The Southern Environmental Law Center, another member of the Nantahala Pisgah Forest Plan, said the plan increases logging and does not protect old growth trees.
“The Forest Service had a once-in-a-generation opportunity to map out a better future for these two incredible forests, but this Forest Plan is instead a step backwards. The plan not only dramatically expands where and how much logging will happen, but it puts the wildlife habitats, backcountry areas, and old growth areas that make the Nantahala and Pisgah National Forests special on the chopping block,” Sam Evans, leader of SELC’s National Forests and Parks Program, said in a press release.
The NPFP recommended a number of specific guidelines that the Forest Service did not include at the plan level but will instead be left up to a project-by-project basis.
“The partnership felt like what we gave them in our comments in 2020. We pretty much felt like they could have just put their name on it and it would have been a complete plan,” Perot said. “We pretty much felt like we crossed all of the T’s and dotted all of the I’s for them.
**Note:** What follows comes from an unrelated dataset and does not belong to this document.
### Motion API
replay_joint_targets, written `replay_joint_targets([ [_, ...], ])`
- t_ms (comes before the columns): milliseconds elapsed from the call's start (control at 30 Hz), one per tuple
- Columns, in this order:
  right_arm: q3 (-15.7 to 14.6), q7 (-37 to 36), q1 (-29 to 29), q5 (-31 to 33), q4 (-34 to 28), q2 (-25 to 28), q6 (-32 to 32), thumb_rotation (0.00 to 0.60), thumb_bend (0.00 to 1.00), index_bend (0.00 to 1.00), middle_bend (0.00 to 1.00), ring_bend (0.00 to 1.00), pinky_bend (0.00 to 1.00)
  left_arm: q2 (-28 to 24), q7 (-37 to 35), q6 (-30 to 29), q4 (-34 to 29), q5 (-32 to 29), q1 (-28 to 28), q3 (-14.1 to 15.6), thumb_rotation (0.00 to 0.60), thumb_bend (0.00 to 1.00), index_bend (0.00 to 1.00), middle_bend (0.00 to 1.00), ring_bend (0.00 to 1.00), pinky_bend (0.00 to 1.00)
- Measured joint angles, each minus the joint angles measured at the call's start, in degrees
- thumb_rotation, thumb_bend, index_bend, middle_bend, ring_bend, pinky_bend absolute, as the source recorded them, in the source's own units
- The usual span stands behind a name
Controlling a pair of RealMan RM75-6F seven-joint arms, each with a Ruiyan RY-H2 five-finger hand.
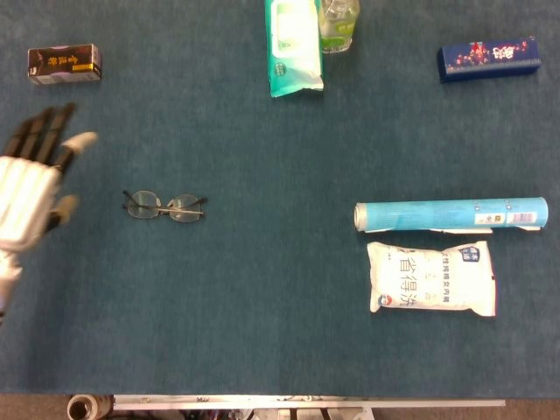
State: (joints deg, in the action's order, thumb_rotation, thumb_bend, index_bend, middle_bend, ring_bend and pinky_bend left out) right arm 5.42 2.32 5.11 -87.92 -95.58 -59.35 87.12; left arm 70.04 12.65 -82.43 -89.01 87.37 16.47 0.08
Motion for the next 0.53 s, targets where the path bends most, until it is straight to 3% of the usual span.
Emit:
replay_joint_targets([
  [267, 0.1, 1.7, 0.6, 1.2, 1.0, -1.2, -1.4, 0.600, 0.32, 0.39, 0.37, 0.22, 0.37, -1.5, 0.5, -3.9, 0.5, -1.1, -4.5, 0.9, 0.600, 0.20, 0.20, 0.00, 0.00, 0.12],
  [533, 0.1, 3.3, 1.3, 3.1, 2.2, -2.6, -3.5, 0.600, 0.32, 0.39, 0.37, 0.22, 0.37, 0.9, -1.9, -8.1, 6.6, -1.0, -7.6, 0.3, 0.600, 0.20, 0.20, 0.00, 0.00, 0.12],
])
But they didn’t feel that – and that’s their management.”
She says she realizes the administrative limitations of the Forest Service.
“I think there are a whole lot more constraints that we don’t understand – that I don’t understand – about how they do their job and what they can adopt from ours and what they can’t,” Perot said.
Perot says she values the people that she meets in the local forests when she is on her horse out on the trail.
“When you've got hikers and bikers and equestrians and mountain runners and fly fishermen all sharing a trail, they all have something to give to each other and to enhance each other's experience,” she said. “I think that does not get said enough.”